Corbyn, conference and the sand-pit
Jeremy Corbyn’s office is bracing itself for his first Party Conference as leader. This afternoon he was due to have his first encounter with an autocue machine. It’s far from clear he’ll take to it. Mr Corbyn tends to write down several headings and ad lib on them. But on Tuesday in Brighton his team hopes he will read out a prepared script – possibly for the first time ever. His new head of policy, Neale Colman, recently joined from Boris Johnson’s office at the GLA (where he previously worked for Ken Livingstone), has written a first draft of the speech.
Predecessors to Mr Corbyn have started working on their speeches months in advance and sometimes gone through dozens of drafts before the final product is delivered. There’s no danger of getting through that many drafts in the time allowed and there’s some risk that Mr Corbyn simply feels he can’t read out long paragraphs and will revert to impromptu thoughts.

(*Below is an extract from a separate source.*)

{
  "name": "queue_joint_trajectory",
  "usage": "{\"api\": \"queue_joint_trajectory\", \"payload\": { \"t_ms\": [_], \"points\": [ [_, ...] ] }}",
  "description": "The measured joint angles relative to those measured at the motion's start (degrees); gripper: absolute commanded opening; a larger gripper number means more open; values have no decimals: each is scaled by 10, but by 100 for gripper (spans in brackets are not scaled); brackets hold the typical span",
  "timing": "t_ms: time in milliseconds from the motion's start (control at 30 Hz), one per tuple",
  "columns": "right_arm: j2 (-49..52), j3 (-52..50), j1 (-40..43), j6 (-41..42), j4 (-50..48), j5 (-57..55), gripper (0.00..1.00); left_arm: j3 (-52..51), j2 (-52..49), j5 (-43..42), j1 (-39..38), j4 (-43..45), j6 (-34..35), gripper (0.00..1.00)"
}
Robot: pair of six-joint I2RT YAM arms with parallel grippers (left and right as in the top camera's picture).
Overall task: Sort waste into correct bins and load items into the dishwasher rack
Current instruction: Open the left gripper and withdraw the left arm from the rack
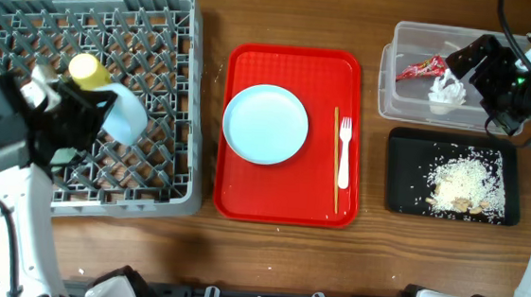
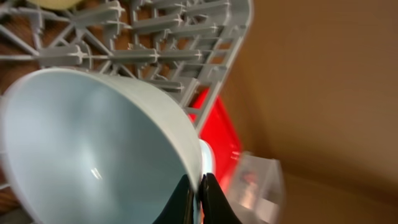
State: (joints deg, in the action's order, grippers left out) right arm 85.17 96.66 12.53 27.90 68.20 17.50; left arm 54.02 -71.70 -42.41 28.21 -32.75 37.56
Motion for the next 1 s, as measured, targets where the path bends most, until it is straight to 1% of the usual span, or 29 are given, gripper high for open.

We will have to wait until Sunday to discover if the conference in Brighton will get the chance to debate Trident. The biggest unions are obliged to back their memberships in the defence industry not their ideological instincts. That wouldn’t be comfortable and backroom efforts will probably go into trying to make sure it doesn’t happen.
Yesterday saw some in the Shadow Cabinet using the meeting to outline what they could and couldn’t tolerate in policy change. One Shadow Cabinet member complained to the room that it was the wrong way to behave.
Around Westminster you hear of an interesting distinction that’s being drawn by critics of Jeremy Corbyn. There will be policy areas he’s allowed to meddle with, they say, and some that are “no go” areas that could spur walk-outs from his team – there will be “sandbox” issues he can play with (like housing, attacking Spending Round cuts, some though not all welfare changes) and issues like Trident, defence, Northern Ireland and Europe that are deemed amongst those outside the sandbox.
That language will goad Jeremy Corbyn’s many supporters. Some of them have already looked at the frontbench appointments and muttered that it doesn’t look radical enough. Others say, knowing her favourites, that it looks exactly like the frontbench team Rosie Winterton, the Chief Whip, would like to appoint and probably is exactly that.